■ PROBLEM
Search the data for "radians". Return each matching line.

■ Source data
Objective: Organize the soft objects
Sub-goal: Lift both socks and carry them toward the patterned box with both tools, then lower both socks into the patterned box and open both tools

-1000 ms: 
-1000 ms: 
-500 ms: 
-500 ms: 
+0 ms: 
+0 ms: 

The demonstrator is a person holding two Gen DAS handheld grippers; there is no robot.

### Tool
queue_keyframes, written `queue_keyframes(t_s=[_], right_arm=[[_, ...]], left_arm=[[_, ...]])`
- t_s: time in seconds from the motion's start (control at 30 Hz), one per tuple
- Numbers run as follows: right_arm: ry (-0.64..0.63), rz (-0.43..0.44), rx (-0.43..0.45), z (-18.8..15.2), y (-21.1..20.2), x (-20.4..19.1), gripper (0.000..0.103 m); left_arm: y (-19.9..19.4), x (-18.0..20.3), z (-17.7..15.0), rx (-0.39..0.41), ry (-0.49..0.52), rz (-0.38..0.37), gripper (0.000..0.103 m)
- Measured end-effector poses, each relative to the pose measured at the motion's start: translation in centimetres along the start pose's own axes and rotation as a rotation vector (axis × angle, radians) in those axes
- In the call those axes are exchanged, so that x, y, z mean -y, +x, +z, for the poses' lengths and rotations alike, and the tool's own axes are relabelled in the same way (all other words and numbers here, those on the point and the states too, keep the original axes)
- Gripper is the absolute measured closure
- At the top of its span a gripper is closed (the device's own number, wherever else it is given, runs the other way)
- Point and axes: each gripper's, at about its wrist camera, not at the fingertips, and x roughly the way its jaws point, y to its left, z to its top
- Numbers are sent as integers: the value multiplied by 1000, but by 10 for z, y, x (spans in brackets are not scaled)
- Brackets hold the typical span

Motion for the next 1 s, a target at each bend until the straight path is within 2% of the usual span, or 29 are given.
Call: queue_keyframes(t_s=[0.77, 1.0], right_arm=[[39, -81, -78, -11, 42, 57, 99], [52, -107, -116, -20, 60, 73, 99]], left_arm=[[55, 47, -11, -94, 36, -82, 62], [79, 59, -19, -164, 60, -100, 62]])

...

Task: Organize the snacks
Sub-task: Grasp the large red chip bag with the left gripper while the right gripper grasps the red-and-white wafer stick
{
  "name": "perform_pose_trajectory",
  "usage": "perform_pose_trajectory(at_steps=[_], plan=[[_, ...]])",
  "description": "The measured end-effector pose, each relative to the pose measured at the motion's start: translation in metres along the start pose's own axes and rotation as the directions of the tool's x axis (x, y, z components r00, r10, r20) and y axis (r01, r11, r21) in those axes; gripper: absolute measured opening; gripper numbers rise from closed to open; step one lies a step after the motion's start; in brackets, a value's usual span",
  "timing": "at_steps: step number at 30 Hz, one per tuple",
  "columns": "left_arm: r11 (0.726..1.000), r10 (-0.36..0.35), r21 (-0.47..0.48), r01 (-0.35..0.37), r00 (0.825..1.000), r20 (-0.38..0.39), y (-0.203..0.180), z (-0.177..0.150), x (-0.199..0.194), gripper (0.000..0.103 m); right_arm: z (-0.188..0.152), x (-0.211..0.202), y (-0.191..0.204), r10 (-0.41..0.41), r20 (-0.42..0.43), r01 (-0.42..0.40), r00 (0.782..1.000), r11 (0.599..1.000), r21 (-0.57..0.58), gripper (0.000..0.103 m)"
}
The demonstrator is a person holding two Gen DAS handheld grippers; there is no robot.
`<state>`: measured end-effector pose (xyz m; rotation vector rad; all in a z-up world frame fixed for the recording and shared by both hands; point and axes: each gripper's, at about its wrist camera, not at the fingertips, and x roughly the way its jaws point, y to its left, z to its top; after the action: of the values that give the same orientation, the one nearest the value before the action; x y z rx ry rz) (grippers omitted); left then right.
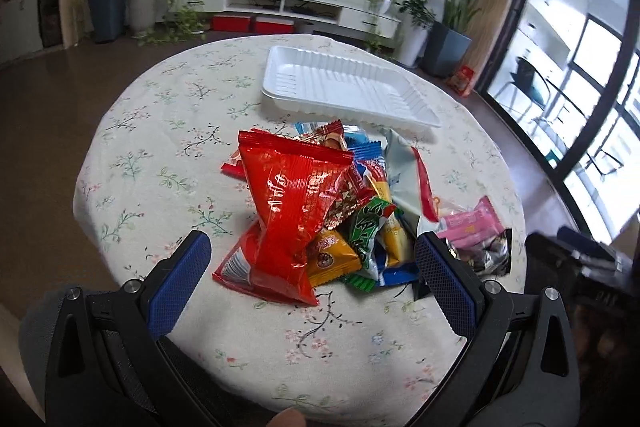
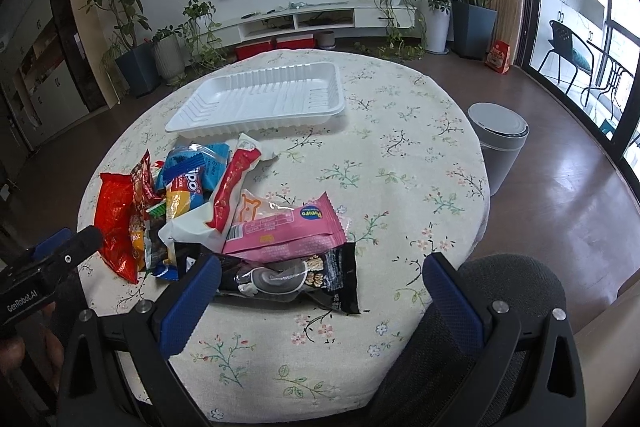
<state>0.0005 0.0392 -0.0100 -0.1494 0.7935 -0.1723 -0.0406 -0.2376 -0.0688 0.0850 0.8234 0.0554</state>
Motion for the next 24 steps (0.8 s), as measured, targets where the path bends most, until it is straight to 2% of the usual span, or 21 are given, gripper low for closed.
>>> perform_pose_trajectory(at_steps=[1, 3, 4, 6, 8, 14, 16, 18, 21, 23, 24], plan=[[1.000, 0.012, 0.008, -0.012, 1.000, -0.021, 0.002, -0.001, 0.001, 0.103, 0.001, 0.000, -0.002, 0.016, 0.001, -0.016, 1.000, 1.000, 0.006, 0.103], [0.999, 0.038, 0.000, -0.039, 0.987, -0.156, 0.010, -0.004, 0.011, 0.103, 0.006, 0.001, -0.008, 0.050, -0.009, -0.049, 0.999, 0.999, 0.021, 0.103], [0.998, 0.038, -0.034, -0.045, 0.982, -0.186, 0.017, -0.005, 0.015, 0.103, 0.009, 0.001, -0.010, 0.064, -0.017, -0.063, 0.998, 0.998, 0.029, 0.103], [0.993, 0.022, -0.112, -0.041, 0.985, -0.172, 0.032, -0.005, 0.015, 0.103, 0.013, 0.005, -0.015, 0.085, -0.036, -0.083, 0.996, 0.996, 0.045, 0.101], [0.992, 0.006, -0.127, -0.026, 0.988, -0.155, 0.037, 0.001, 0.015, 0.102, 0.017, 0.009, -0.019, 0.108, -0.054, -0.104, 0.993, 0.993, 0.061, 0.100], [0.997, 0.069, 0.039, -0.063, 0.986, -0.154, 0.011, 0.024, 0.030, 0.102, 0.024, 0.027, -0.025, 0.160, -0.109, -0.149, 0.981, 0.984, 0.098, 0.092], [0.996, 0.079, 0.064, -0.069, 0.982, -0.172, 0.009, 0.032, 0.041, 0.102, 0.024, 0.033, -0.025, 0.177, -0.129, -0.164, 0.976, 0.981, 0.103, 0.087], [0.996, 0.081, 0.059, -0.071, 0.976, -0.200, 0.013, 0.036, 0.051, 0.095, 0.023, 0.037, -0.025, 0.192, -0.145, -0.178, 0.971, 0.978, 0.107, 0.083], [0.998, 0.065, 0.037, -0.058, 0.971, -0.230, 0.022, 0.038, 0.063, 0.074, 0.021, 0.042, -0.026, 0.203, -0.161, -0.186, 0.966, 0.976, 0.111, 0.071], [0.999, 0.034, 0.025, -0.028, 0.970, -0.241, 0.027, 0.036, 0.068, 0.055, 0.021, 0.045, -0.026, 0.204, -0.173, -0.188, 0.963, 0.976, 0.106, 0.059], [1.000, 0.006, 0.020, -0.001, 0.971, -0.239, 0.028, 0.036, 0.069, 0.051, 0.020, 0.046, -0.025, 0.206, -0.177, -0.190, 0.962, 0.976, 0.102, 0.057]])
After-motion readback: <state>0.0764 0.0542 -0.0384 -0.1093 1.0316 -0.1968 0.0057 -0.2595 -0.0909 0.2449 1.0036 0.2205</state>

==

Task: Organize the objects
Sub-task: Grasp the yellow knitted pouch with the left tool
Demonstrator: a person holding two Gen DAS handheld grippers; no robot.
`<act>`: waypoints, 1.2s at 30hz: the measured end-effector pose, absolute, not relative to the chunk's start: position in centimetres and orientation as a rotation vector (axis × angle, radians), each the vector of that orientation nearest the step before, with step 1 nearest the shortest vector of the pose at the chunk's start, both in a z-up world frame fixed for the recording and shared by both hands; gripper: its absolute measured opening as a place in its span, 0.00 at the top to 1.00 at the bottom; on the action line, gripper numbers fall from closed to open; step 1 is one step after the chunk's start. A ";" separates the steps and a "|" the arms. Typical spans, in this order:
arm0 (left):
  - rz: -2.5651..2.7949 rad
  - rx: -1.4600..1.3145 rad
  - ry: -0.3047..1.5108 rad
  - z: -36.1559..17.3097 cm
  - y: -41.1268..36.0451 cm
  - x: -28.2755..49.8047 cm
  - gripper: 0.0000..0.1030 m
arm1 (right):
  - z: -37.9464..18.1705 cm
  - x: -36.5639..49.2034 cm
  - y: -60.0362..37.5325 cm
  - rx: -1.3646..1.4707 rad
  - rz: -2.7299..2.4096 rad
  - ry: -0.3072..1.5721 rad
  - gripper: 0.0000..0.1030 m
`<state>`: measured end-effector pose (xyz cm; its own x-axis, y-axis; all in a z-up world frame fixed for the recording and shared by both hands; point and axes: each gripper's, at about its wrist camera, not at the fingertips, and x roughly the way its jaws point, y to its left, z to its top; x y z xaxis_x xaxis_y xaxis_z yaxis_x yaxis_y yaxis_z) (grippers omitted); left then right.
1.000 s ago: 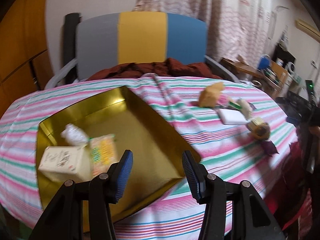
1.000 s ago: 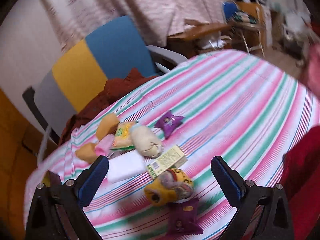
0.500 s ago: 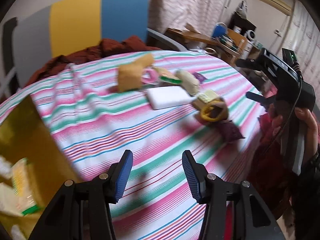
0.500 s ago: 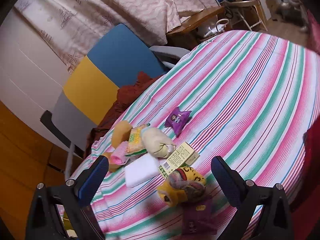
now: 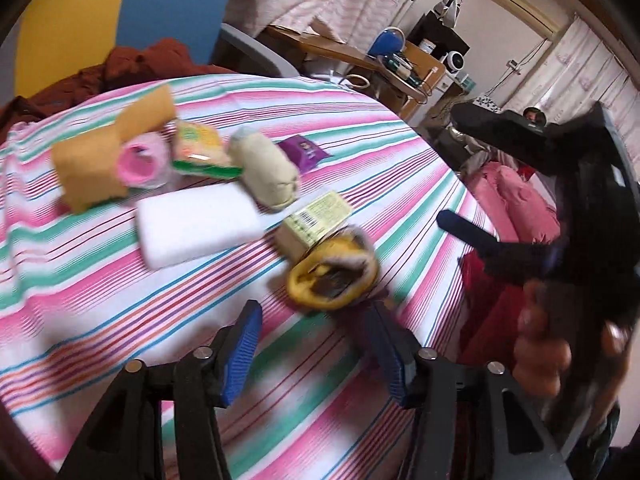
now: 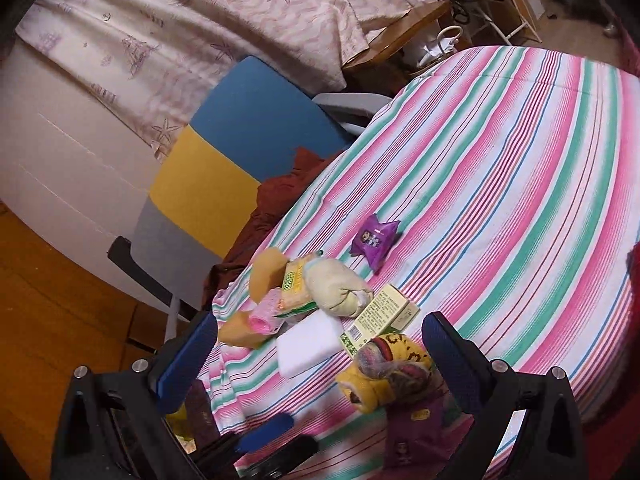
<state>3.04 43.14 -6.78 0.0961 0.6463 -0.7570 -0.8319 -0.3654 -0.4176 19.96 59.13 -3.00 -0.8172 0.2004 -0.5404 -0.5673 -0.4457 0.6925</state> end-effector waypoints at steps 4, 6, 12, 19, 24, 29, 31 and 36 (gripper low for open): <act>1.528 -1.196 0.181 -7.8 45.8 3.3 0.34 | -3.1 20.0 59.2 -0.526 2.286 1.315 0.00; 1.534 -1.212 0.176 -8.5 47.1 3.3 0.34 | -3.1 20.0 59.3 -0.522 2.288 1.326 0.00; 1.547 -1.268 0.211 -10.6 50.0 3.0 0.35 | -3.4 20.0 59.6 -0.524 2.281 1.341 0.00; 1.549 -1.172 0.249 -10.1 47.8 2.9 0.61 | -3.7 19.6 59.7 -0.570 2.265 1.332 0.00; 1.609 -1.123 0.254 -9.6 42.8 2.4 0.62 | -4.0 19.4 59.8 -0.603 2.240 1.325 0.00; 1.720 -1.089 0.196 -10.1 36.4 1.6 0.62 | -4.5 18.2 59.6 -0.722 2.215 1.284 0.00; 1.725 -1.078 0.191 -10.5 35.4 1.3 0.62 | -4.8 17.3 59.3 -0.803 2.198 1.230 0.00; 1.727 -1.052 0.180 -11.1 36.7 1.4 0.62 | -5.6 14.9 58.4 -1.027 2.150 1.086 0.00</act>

■ WRITTEN REPLY
- Measured end-effector poses, each relative to the pose measured at the motion's start: translation in centimetres along the start pose's own axes and rotation as a rotation vector (axis × angle, radians) in those axes
`<act>`: waypoints, 1.2s at 30hz: the measured end-effector pose, absolute, not relative to the chunk's start: position in centimetres and orientation as a rotation vector (axis × angle, radians), each the vector of that orientation nearest the step before, with step 1 nearest the shortest vector of the pose at the chunk's start, both in a z-up world frame fixed for the recording and shared by both hands; gripper: its absolute measured opening as a place in its span, 0.00 at the top to 1.00 at the bottom; on the action line, gripper numbers fall from closed to open; step 1 is one step after the chunk's start. A ";" separates the steps and a "|" the arms. Typical spans, in this order:

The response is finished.